Avik Debdas
Role at the ZKM
- Guest Artist
Institute / Department
- Hertzlab
Biography
Avik Debdas is an eclectic artist, curator, educator, and researcher whose practice bridges artistic enquiry with a background in engineering. With a strong foundation in research, curation, publication, and programming, he brings a nuanced understanding of contemporary art, critical theory, and global political urgencies to his work. Avik is committed to fostering political & ecological dialogues through interactive experiences, public art initiatives, and community-rooted projects.
Avik began his professional career as an engineer, spending eight years in the chemical industry, where he led various teams—an experience that shapes his critical approach to the entangled aesthetics and politics of global capitalism and the climate crisis in contemporary art. Besides his artistic practice, he has contributed as an editor, writer, and poet to several small-scale independent literary magazines in Kolkata, part of the region's long-standing "little magazine" tradition of experimental writing and independent thought. He was awarded Asia Art Archive-Inlaks Grant (2020) for his project The Taste of Bitter Time. He has taught at the School of Art & Architecture, Sushant University, Gurugram, and the College of Art, Delhi University.

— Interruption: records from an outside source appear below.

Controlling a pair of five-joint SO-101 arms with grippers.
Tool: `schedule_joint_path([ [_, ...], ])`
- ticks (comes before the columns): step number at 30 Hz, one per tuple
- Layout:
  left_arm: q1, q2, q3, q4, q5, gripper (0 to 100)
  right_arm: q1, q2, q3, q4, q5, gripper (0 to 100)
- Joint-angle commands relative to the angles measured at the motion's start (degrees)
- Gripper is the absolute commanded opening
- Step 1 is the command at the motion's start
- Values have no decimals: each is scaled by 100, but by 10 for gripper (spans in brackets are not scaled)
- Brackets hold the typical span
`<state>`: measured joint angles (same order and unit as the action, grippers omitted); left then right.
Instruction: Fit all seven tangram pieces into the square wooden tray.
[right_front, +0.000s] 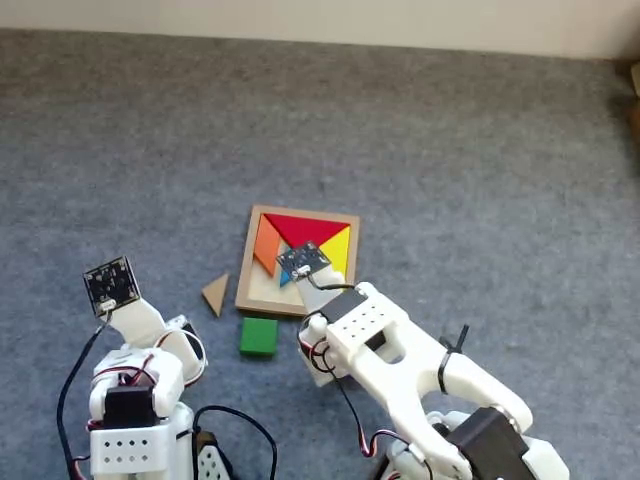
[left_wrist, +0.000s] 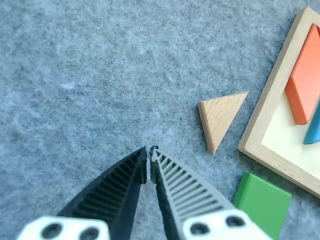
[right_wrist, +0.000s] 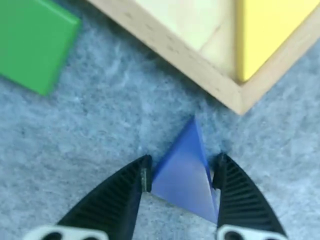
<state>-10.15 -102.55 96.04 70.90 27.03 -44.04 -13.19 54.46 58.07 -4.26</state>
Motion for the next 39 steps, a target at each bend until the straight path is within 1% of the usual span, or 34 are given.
schedule_joint_path([
  [1,110,-224,110,26,-35,43,-48,101,110,180,70,200],
  [13,110,-224,110,26,-35,43,-22,13,110,198,70,199],
  [17,110,-224,110,26,-35,43,-40,-655,207,224,88,199],
  [22,110,-224,110,26,-35,43,-40,-1569,857,163,105,199],
  [25,110,-224,110,26,-35,43,-22,-1824,1103,-84,105,199],
  [29,110,-224,110,26,-35,43,-22,-1851,1262,-277,105,199],
  [39,110,-224,110,26,-35,43,-4,-1851,1253,-286,105,199],
])
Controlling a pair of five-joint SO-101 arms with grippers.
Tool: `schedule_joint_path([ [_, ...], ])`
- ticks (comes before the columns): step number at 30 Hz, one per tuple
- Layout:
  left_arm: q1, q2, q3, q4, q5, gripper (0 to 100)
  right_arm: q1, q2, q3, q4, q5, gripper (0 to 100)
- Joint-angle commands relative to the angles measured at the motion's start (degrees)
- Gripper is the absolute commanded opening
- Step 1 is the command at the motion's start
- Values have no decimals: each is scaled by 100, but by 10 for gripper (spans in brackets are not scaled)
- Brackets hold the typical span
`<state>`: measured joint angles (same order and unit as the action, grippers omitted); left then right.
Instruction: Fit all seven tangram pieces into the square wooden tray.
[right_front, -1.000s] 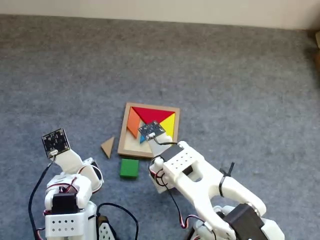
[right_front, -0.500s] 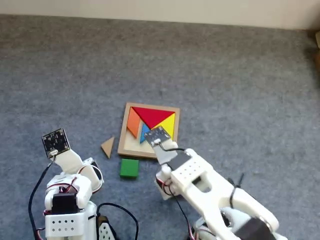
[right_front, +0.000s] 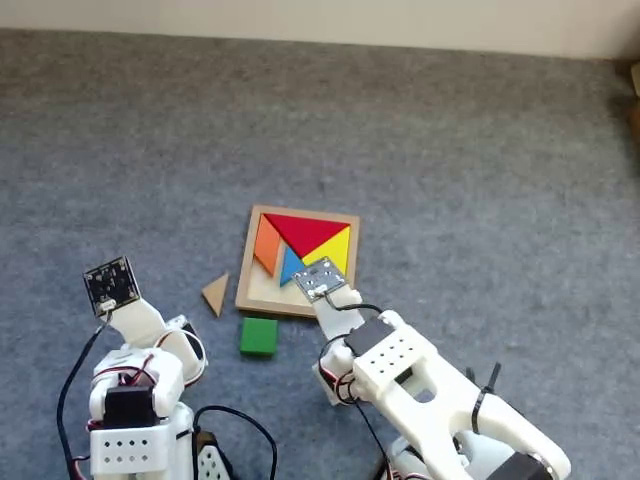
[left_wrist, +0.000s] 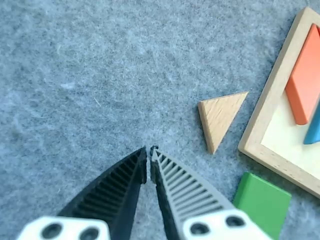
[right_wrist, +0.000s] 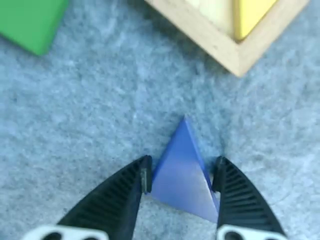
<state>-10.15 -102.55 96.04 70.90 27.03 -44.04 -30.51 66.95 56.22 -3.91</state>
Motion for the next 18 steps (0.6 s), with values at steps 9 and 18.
schedule_joint_path([
  [9,110,-224,110,26,-35,43,-22,-171,-22,136,53,208],
  [18,110,-224,110,26,-35,43,-75,-119,-154,699,70,365],
])
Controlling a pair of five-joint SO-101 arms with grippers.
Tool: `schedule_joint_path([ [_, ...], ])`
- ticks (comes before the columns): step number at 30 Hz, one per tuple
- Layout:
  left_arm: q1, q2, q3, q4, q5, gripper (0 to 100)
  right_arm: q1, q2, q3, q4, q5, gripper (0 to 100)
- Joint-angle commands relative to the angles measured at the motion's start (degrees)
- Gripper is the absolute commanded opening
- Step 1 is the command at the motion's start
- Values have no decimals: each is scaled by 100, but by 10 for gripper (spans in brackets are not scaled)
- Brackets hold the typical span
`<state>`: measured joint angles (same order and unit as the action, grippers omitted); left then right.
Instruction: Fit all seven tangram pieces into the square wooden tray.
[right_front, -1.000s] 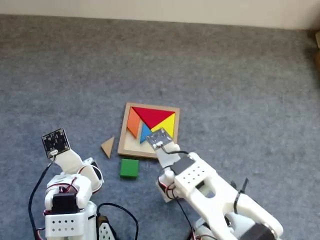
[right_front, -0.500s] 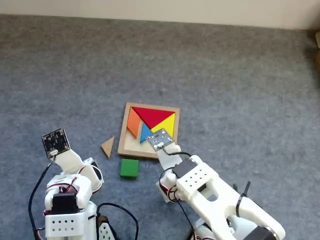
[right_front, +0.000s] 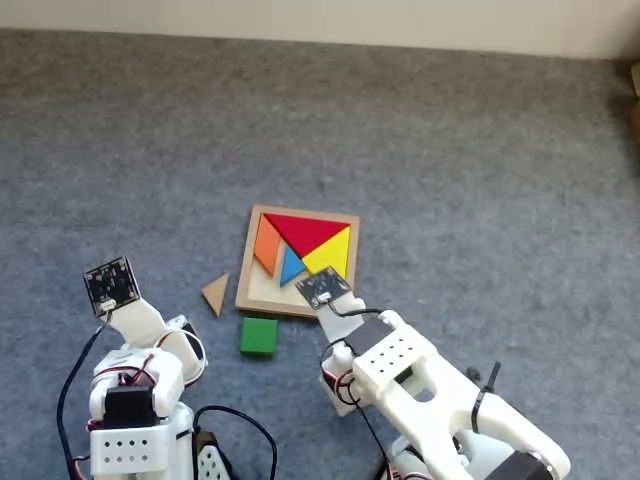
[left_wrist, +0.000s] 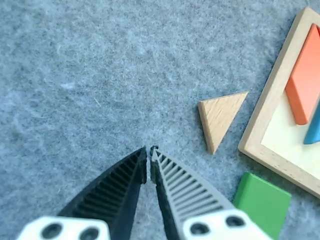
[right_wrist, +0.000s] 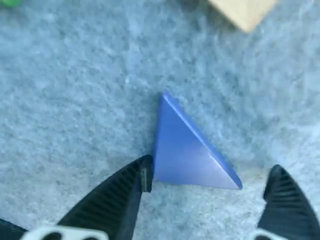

Currently, he serves as Associate Curator-Exhibition & Research at the Kiran Nadar Museum of Art (KNMA), New Delhi, where he has led key curatorial projects such as Slow is the New Urgent, microSPILLS—an intensive educational initiative for young creative minds in Northeast India—and Rolling Museum, a curatorial platform that brings art into public spaces to foster dialogue and community engagement.
At ZKM, Avik is pursuing an artistic and curatorial research residency, as a Rave Scholar supported by ifa (Institut für Auslandsbeziehungen). His project, Plurality of Water, maps cross-cultural ecological imaginaries through the metaphorical lens of the "Intestines of Berlin" and the "Kidneys of Kolkata," exploring riverine and urban entanglements through transdisciplinary artistic practices.